Dr. Norris is Deputy Secretary for Biodiversity and Habitat at the California Natural Resources Agency. She is responsible for overseeing their statewide biodiversity strategy, driving landscape-scale restoration through partnerships and “cutting green tape.” Jennifer most recently served as the field supervisor for the Sacramento Fish and Wildlife Office at the US Fish and Wildlife Service. There, she oversaw the implementation of the Endangered Species Act (ESA) and other laws for over 100 listed and trust species, across north-central California. Over the course of her career, Jennifer has held several conservation positions, including Deputy Field Supervisor for the Bay Delta Fish and Wildlife Office, the Rio Grande ESA coordinator for the Albuquerque Fish and Wildlife Office, State Biologist for the New Mexico State Land Office, and as an environmental consultant in San Francisco. She has a B.S. in Resource Policy and Planning from Cornell University, an M.S. in Conservation Biology from the University of Michigan, and a Ph.D. in Ecology from the University of New Mexico. When she is not at work, she can be found exploring beaches, forests or deserts with her family. 


Jim Ottaviani

Jim is the bestselling author of fourteen (and counting) graphic novels about scientists.

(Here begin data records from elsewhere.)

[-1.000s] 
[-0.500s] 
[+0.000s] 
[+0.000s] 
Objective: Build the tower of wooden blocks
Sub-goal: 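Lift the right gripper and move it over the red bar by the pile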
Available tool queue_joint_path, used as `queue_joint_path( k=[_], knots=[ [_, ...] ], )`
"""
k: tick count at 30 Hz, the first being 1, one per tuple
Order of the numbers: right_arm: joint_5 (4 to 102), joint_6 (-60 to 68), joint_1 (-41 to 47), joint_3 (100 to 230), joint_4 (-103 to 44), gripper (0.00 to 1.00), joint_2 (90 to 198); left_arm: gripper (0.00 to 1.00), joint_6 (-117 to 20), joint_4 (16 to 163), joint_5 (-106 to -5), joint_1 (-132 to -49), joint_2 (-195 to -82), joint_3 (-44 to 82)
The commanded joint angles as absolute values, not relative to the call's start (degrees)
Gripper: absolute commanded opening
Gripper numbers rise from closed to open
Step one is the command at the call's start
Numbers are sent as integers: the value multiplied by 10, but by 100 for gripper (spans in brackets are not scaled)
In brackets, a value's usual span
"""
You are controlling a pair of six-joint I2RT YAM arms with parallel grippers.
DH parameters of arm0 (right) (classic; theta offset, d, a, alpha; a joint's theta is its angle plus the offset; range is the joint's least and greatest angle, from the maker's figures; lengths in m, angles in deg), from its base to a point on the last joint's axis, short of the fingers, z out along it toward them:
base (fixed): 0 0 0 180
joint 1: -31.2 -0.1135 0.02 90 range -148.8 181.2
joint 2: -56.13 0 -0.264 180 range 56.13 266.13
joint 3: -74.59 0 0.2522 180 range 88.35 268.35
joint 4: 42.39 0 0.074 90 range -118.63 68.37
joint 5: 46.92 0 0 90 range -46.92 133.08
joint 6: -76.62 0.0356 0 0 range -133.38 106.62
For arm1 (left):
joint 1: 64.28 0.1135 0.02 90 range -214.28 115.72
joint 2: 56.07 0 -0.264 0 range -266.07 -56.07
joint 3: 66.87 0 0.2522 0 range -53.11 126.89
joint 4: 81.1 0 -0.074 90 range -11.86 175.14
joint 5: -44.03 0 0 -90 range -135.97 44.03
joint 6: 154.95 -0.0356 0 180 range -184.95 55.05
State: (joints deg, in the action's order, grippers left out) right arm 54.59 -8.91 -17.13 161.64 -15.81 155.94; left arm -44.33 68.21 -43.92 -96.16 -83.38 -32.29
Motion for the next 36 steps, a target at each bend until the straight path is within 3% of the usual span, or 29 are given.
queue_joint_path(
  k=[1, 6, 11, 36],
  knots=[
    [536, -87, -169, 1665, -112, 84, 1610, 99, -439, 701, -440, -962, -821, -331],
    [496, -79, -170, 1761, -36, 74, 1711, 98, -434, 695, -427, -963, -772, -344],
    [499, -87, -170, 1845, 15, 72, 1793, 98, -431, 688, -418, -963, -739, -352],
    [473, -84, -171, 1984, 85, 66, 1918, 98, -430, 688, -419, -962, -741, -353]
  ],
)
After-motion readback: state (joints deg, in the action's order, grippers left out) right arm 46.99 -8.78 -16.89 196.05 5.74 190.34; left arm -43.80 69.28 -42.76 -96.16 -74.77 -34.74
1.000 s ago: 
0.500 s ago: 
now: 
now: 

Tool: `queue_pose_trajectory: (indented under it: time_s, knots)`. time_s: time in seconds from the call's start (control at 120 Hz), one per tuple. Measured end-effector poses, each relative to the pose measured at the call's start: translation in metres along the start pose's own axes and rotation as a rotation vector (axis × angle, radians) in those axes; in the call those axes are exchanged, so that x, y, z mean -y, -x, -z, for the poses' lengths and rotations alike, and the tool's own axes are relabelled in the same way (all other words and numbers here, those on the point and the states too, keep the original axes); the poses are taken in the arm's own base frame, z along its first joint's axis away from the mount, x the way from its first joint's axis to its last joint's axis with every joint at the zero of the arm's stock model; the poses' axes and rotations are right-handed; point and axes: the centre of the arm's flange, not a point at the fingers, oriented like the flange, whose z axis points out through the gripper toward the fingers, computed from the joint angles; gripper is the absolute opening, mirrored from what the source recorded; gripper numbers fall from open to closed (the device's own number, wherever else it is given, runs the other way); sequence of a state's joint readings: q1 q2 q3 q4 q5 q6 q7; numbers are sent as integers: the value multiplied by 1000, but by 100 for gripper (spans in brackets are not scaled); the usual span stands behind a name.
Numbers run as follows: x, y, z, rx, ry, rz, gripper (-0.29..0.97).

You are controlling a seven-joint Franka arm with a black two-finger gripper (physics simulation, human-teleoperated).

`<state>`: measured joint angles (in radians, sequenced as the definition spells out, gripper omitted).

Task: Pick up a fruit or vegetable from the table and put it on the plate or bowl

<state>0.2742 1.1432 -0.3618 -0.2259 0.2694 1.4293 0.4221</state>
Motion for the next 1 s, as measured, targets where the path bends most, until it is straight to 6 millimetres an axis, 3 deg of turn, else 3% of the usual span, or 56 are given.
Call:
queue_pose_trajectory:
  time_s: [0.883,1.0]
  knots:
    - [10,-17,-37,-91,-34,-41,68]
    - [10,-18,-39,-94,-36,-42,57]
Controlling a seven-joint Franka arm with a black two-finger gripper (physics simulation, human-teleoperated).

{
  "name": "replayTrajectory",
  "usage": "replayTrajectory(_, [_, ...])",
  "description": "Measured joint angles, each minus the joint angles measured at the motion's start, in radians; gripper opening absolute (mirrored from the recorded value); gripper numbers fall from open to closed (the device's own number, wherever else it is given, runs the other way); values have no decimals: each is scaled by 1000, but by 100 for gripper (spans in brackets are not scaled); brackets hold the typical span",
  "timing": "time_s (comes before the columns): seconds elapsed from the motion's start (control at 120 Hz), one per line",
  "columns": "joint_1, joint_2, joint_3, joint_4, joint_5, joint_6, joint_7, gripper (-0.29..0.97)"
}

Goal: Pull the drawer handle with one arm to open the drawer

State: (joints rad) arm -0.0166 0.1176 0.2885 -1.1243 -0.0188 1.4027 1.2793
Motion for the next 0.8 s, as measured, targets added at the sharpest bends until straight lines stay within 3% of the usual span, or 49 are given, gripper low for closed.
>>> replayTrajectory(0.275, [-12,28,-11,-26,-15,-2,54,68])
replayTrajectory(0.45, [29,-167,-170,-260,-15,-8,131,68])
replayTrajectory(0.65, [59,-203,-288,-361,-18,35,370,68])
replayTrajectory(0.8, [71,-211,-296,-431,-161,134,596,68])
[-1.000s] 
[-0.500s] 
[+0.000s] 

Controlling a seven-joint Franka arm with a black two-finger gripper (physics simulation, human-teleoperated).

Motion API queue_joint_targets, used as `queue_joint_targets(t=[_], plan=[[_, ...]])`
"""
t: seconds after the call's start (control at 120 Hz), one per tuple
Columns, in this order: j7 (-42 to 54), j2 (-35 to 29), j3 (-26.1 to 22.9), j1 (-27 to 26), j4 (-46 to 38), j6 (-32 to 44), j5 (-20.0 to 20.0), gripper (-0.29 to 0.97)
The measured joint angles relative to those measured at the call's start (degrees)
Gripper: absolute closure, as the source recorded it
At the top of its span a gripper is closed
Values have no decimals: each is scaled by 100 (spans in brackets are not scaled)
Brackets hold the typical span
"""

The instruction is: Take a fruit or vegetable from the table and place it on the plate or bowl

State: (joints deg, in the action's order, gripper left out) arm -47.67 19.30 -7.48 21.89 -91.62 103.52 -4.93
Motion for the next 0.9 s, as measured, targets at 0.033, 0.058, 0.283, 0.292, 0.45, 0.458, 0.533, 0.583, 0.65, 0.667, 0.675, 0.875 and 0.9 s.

His most recent books include Astronauts: Women on the Final Frontier, illustrated by Maris Wicks, features the first women astronauts, Hawking, illustrated by Leland Myrick, and The Imitation Game, a biography of Alan Turing illustrated by Leland Purvis. His books have been translated into over dozen languages, and have received praise from publications ranging from Nature and Physics World to Entertainment Weekly and Variety.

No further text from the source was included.